While we’re on the subject of art and neuroscience I recently discovered a couple of pieces that caught my interest.
The picture is a piece by Sandra Dawson called ‘Sensory Processing’ which has combined a cap used for EEG recordings of the brain with comforting objects and materials.
I recycled two EEG caps, cut up pyjama bottoms which were freeform crocheted with the leads and black yarn, with iPod headphones
symbolizing synaesthesia with output from the eye going to the ear.It’s called “Sensory Processing” and is meant to evoke sensual comforts (music, flannel) that are perceived and processed by the brain; only with my hat, it’s abstracted and externalized into fashionable form so that viewers ponder connections.
It’s part of a show currently on at the Femina Potens gallery in San Francisco until January 28.
The other piece is one I saw at the weekend called Neurotopographics and is a collaboration between artist Antoni Malinowski, architect Bettina Vismann and neuroscientist Hugo Spiers.

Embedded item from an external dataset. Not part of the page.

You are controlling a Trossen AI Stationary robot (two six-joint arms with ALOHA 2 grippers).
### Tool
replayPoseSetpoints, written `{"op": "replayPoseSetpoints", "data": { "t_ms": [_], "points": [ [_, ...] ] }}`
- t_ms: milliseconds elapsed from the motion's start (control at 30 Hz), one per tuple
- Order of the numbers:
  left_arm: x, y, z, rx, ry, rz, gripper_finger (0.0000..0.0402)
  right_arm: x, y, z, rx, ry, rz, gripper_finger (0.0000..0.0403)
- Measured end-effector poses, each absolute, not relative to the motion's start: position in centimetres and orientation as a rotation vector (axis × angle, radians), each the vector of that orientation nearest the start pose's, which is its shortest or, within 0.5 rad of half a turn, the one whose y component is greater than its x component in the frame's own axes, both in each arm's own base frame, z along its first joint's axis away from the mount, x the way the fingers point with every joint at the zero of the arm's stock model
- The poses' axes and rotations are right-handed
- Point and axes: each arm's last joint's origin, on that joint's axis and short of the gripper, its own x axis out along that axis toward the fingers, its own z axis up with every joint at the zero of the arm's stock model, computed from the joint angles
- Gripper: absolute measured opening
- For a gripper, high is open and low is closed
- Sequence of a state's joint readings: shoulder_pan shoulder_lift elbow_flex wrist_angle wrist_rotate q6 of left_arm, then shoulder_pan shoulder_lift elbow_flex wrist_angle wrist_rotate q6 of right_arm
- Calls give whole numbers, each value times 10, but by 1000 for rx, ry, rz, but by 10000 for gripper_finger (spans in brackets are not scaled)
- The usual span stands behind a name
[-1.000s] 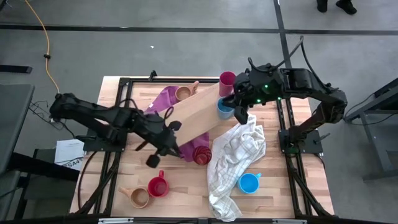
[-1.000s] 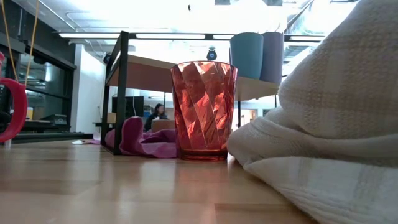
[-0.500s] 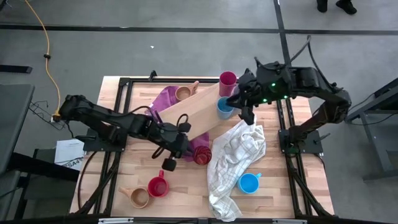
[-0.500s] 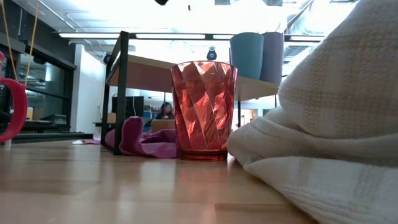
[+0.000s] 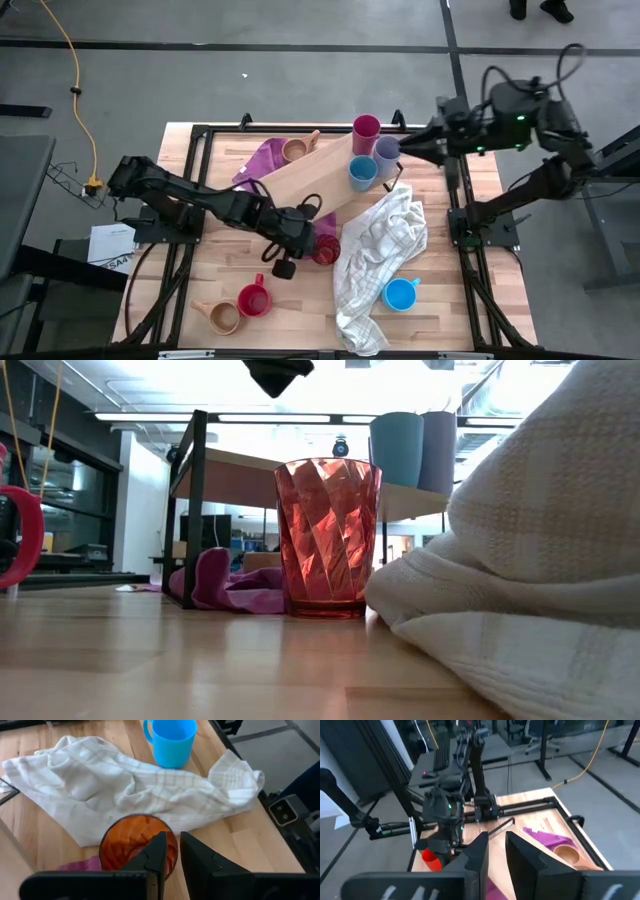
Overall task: Stack small to large cups/mugs on shelf
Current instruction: Put the red cup on the shelf
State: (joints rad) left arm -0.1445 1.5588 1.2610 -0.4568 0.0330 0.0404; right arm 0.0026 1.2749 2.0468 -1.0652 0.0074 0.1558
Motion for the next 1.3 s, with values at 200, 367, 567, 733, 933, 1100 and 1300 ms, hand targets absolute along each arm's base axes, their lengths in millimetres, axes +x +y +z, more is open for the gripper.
{"op": "replayPoseSetpoints", "data": {
  "t_ms": [200, 367, 567, 733, 933, 1100, 1300],
  "points": [
    [341, -51, 274, 88, 797, -192, 44, 151, 0, 542, 142, 308, -49, 58],
    [345, -52, 268, 87, 812, -198, 44, 147, -1, 538, 137, 355, -76, 58],
    [348, -53, 256, 78, 866, -241, 44, 146, -1, 537, 136, 366, -77, 58],
    [351, -54, 249, 76, 880, -247, 55, 145, -1, 536, 137, 373, -74, 58],
    [351, -54, 250, 80, 878, -244, 121, 144, -1, 535, 138, 385, -70, 58],
    [349, -54, 247, 60, 914, -245, 161, 143, -1, 535, 142, 390, -71, 58],
    [349, -54, 242, 39, 951, -250, 162, 141, -1, 535, 145, 387, -72, 58]
  ]
}}
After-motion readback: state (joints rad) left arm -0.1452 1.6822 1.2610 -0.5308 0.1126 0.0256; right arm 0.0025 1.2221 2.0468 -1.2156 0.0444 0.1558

It takes inspiration from the recent discovery of three types of neurons that seem specialised for spatial awareness and navigation.
Place cells provide a ‘you are here’ signal; grid cells signal information about distances travelled and head direction cells provide a sort of internal compass.
So far, these have only been discovered in rats, but Spiers and his collaborators have created a film of how they might operate in humans.
In fact, they’ve created three films which run simultaneously:
The resulting artwork – which will be on show at the Gimpel Fils Gallery from 18–21 January – follows the journey of a person through space, in this case the gallery itself. The actor is filmed from two camera viewpoints: a static wide angle position, which records movement and spatial position, similar to a surveillance camera; and from a dynamic point of view, filmed out of the perspective of the actor’s eyes, recording the subjective impressions of the space and his journey through it. The films will be simultaneously projected onto the gallery walls and combined with a two-dimensional animation displayed on the floor representing assumed brain cell activity patterns.
Rather annoying, the website only works properly in Explorer, but the film from the observational point of view and the firing of the cells can be experienced online.
Link to Femina Potens gallery.
Link to Neurotopographics website.
“So far, these have only been discovered in rats, but Spiers and his collaborators have created a film of how they might operate in humans.”
This isn’t entirely correct. Kahana and colleagues discovered a human equivalent a few years ago. See here: http://memory.psych.upenn.edu/research/research_spatial_memory.php
Ekstrom, A. D., Kahana, M. J., Caplan, J. B., Fields, T. A., Isham, E. A., Newman, E. L. and Fried, I. (2003). Cellular networks underlying human spatial navigation. Nature, 425, 184–187.